Friends of the Earth responded to the strategy's announcement by highlighting the government's disconnected approach to energy generation, and calling for more investment in renewable energy. Head of Campaigns Andrew Pendleton said: “The UK needs a coherent industrial strategy – but this isn’t it. Bringing out separate strategies on nuclear, gas, oil and wind shows a lack of joined-up thinking by the Coalition on how we move to a low-carbon economy.

“Nuclear power is an outdated and hugely expensive energy source, delivered vastly over-budget and late, by a declining industry defined by escalating costs.
“The global eco-tech revolution will happen with or without Britain. So that we are not left behind, the government should be positioning us at its forefront by harnessing our bounty of clean British energy from the wind, sun and sea – this will create thousands of jobs and build a prosperous, secure economy.”

Public opposition

The news of the UK’s growing support for nuclear energy in its future energy mix appears to be at odds with much public and environmental opinion. 

In January, Cumbria County Council voted against continuing the search for potentially hosting a £12 billion underground disposal facility for radioactive waste in the area due to doubts over the suitability of the geology at Cumbria, as well as fears over damaging the Lake District’s image. The decision came as a blow to government, as West Cumbria was the only remaining British region willing to voluntarily host the controversial site.

Despite saying the decision was “disappointing”, Energy and Climate Change Secretary Edward Davey said he “respected” the decision, adding that it was “absolutely vital that we get to grips with our national nuclear legacy” as the issue “has been kicked into the long grass for far too long”. 

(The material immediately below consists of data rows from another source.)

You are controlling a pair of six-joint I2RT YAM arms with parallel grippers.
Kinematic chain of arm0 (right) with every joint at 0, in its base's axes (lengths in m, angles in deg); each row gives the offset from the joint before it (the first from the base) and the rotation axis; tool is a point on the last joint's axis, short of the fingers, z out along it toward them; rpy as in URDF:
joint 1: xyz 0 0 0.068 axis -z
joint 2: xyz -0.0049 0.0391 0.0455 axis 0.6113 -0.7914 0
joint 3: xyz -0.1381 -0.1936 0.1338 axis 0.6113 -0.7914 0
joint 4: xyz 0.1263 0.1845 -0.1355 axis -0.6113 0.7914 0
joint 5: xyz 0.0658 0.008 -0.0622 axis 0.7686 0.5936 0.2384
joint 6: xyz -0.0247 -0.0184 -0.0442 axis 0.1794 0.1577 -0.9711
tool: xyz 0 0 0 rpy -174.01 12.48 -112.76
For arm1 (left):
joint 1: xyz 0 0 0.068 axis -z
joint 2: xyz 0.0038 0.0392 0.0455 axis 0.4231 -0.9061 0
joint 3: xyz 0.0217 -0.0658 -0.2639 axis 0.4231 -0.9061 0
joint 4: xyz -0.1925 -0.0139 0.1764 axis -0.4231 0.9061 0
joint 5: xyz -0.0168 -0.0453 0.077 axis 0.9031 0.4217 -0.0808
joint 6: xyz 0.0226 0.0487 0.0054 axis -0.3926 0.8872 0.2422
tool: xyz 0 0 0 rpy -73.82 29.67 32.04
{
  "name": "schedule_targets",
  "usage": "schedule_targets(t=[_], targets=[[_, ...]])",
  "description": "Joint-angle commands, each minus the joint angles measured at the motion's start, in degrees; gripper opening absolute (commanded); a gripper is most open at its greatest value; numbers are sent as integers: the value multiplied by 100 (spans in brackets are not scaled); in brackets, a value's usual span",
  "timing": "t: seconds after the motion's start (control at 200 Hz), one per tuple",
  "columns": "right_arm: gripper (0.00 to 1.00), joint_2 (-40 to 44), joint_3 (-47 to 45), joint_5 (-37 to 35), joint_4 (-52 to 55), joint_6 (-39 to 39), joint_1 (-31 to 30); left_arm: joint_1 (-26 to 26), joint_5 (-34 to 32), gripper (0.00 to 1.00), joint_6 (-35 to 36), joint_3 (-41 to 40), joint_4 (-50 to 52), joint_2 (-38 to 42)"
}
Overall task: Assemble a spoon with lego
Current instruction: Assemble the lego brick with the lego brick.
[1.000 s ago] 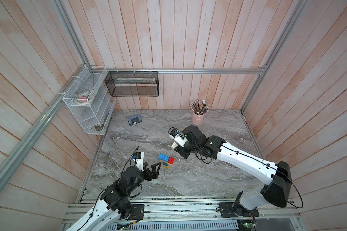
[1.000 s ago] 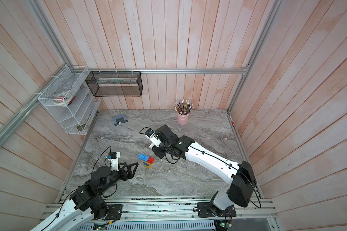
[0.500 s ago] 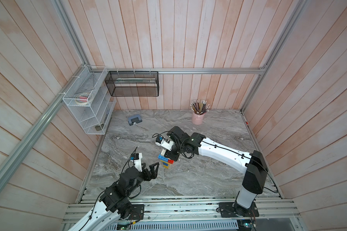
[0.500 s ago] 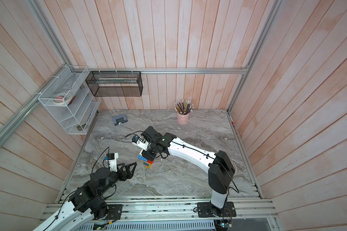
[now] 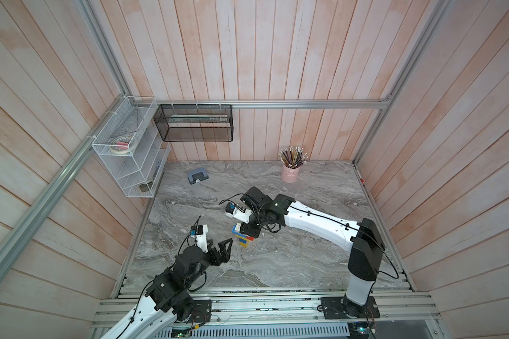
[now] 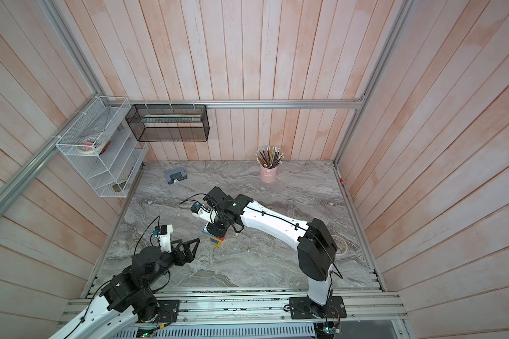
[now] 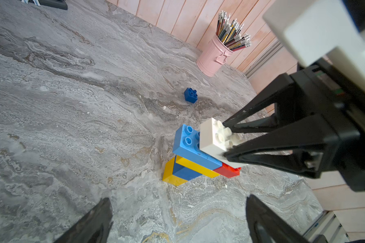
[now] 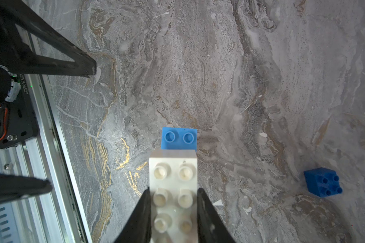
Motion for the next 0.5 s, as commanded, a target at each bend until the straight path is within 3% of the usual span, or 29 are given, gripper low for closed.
schedule_targets(t=[0.0,0.495], targets=[[19,-171,235,13,263,-113,-27,-34,-66,100,-8,-47,45,41],[19,-227,256,-51,368,-100,-27,-30,-71,100,32,-56,14,40]])
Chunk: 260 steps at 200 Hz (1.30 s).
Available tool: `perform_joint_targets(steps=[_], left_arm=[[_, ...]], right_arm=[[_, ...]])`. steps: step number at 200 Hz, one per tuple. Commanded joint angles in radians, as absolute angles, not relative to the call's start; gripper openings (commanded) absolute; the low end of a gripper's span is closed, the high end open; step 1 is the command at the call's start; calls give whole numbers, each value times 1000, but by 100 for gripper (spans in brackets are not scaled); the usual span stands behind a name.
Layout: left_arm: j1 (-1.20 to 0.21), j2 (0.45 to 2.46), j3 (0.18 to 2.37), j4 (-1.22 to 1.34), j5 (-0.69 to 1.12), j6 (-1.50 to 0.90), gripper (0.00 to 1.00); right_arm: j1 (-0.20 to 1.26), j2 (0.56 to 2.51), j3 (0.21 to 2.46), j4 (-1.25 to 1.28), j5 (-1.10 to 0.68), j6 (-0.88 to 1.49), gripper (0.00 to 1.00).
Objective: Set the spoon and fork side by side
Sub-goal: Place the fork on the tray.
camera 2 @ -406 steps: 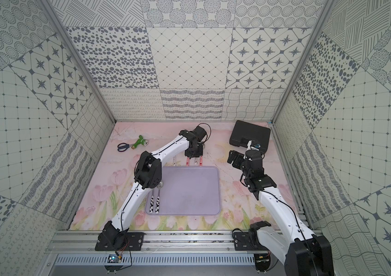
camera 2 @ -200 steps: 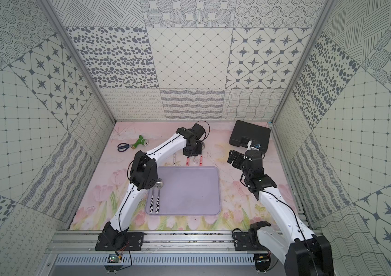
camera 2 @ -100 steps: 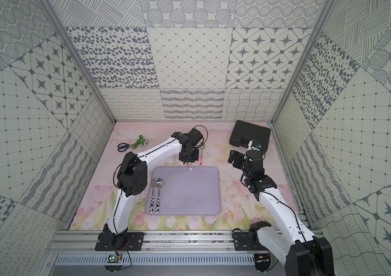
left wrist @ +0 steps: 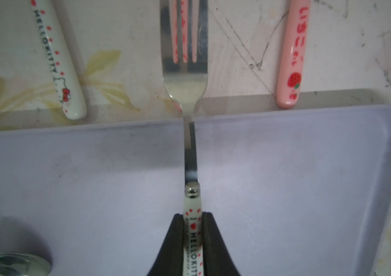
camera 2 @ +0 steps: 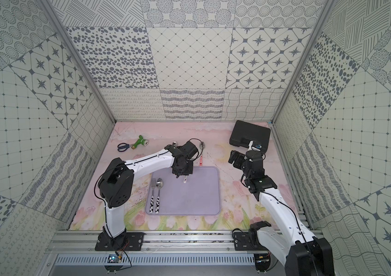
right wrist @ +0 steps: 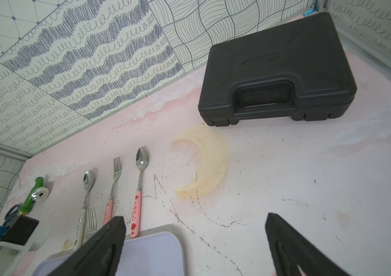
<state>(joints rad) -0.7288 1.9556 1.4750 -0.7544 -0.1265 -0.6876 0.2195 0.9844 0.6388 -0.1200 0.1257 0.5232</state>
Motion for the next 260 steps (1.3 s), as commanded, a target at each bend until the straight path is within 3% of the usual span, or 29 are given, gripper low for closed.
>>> perform_joint_targets(steps=[1, 137, 260], left_arm=[[-752, 1879, 1354, -674, -155, -753, 0], [-862, 1646, 976, -595, -201, -910, 0], [-988, 1545, 853, -616, -247, -1030, 0]], right_arm=[[225, 967, 627, -97, 147, 505, 97], [225, 965, 629, -101, 154, 501, 97], [225, 959, 630, -106, 147, 503, 97]])
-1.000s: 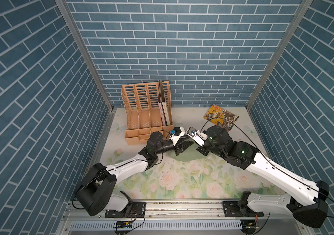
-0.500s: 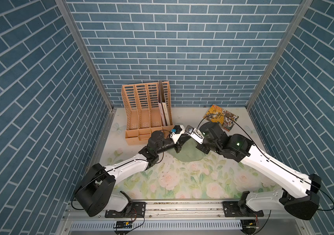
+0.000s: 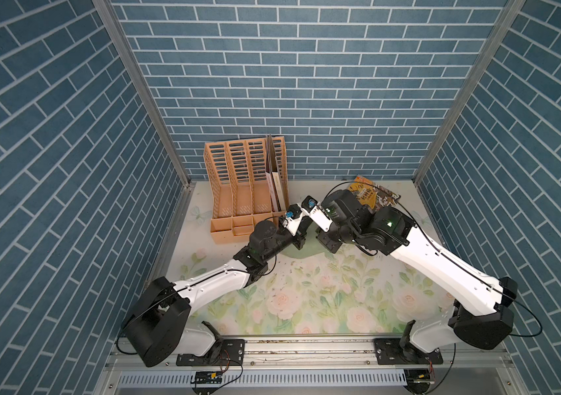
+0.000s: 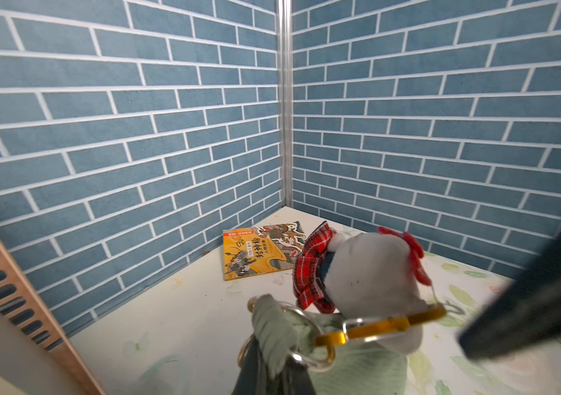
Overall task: Remove the decoration from the bag
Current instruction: Remove the decoration item from the bag.
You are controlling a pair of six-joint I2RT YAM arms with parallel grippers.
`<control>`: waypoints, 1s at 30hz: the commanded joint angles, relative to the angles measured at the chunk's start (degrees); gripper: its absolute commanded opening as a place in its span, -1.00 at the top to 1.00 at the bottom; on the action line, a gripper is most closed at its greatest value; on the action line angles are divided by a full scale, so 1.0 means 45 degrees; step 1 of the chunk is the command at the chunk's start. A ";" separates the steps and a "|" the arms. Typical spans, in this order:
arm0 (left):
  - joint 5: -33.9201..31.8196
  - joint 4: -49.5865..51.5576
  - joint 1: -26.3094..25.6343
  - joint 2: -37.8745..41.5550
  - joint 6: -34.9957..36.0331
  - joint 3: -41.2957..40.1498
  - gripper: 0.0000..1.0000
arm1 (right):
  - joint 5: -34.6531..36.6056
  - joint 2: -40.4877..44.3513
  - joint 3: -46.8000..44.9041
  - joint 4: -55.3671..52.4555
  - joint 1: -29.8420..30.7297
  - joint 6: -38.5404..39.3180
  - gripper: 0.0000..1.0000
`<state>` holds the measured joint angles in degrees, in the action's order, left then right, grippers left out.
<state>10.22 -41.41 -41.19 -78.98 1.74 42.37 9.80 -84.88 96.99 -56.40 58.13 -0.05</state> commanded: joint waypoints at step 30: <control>0.6111 0.3546 0.1091 0.1664 0.5528 0.0914 1.00 | -0.8708 0.5872 -1.0601 1.1712 -0.4573 0.2800 0.02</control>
<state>35.94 -31.83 -36.45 -72.53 20.53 43.35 -24.84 -59.55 50.02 -11.51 37.85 9.32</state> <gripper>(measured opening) 0.103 0.494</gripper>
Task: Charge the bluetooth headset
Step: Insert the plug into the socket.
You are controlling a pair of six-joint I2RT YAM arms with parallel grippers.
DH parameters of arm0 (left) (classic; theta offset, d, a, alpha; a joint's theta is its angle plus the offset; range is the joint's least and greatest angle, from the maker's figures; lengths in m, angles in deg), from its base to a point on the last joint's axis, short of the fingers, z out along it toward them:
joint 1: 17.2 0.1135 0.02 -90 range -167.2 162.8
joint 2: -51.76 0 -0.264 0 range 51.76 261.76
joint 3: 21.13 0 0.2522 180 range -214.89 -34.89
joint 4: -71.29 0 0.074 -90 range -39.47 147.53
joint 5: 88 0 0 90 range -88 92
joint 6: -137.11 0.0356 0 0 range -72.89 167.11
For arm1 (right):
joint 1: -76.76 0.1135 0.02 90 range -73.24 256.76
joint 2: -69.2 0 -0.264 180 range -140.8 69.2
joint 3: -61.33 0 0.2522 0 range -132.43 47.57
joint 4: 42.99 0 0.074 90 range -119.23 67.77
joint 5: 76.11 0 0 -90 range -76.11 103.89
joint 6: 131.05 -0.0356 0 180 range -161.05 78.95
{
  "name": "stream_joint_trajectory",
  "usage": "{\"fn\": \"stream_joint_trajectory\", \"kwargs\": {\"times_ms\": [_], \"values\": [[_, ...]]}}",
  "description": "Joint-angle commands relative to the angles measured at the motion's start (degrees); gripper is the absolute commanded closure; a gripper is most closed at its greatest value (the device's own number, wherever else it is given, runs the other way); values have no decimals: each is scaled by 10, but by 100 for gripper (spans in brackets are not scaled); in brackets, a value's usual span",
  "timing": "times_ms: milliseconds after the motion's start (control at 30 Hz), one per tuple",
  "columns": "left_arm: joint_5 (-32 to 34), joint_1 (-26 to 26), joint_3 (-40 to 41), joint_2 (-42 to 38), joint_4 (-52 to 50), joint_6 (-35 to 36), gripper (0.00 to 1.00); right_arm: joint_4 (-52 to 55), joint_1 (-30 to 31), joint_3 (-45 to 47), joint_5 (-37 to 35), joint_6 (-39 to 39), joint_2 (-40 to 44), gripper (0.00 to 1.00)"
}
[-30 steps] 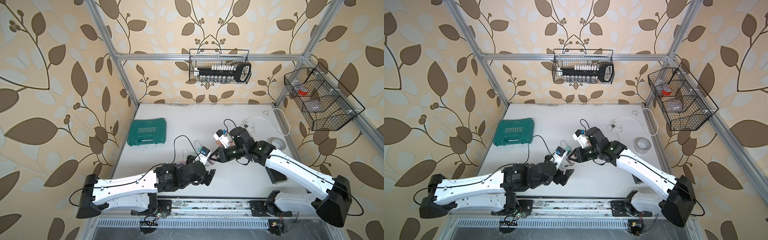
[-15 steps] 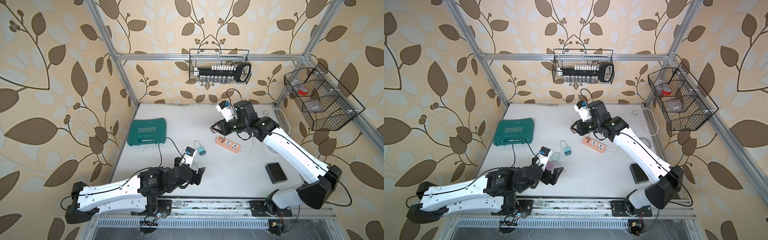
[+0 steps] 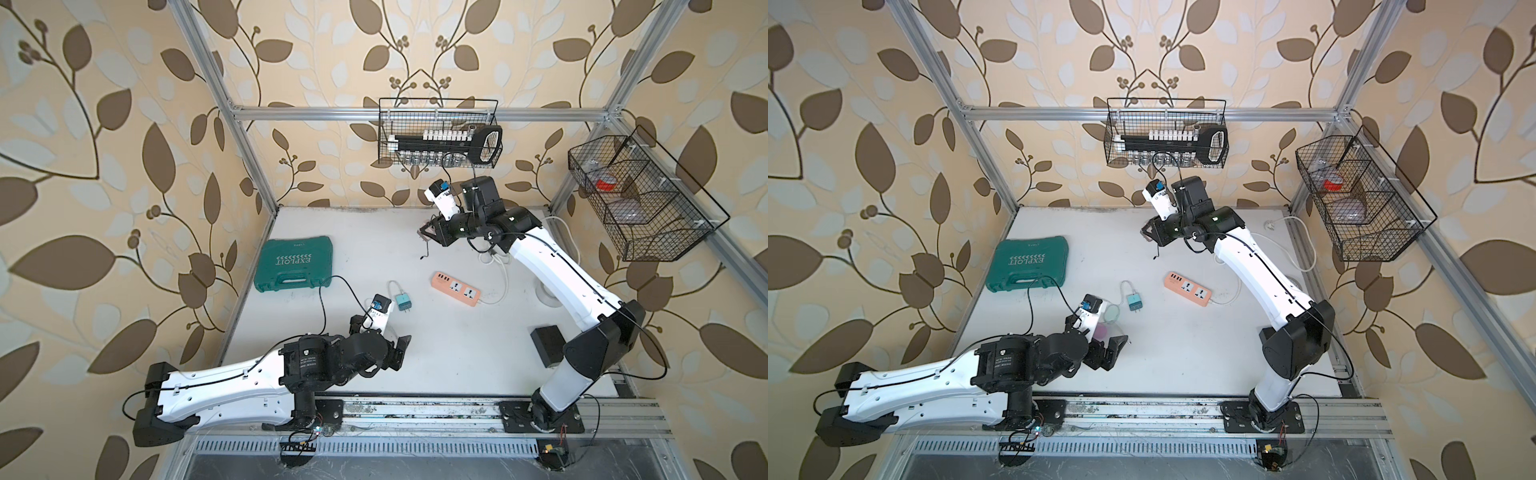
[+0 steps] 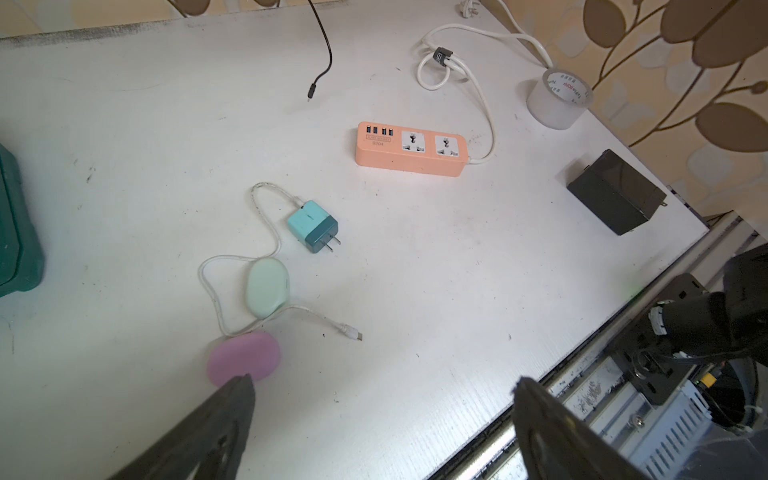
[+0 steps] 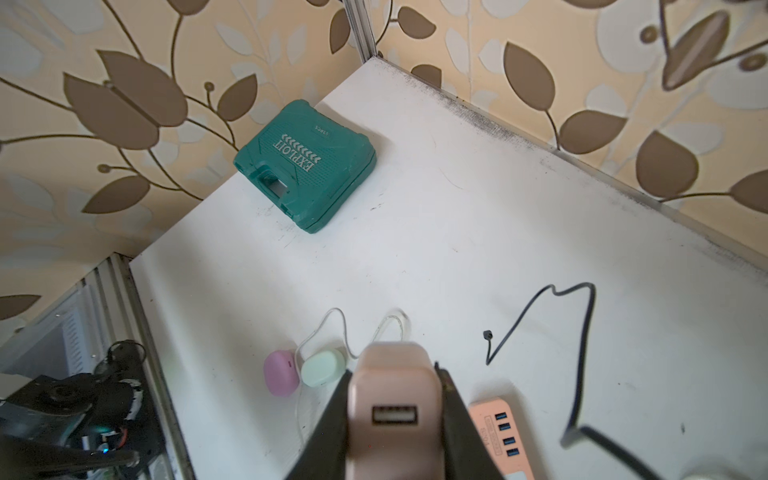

Government’s nuclear agenda has also been criticised of late by some its own MPs; earlier this month (4 March), the House of Commons Energy and Climate Change Committee called on the UK government to ‘urgently come up with a contingency plan’ for power, as government plans to build a fleet of nuclear power plants by 2025 are ‘ambitious’ at best and ‘unrealistic’ at worst.

Further to this, the dangerous legacy of nuclear waste has also brought the technology under the spotlight recently, after the Public Accounts Committee (PAC) released a report showing that the cost of decommissioning the Sellafield nuclear waste site in Cumbria has already reached £67.5 billion and shows ‘no indication’ of slowing down.

Despite this, the government last week (19 March) granted planning consent for Hinkley C, the UK’s first new nuclear power station since 1995.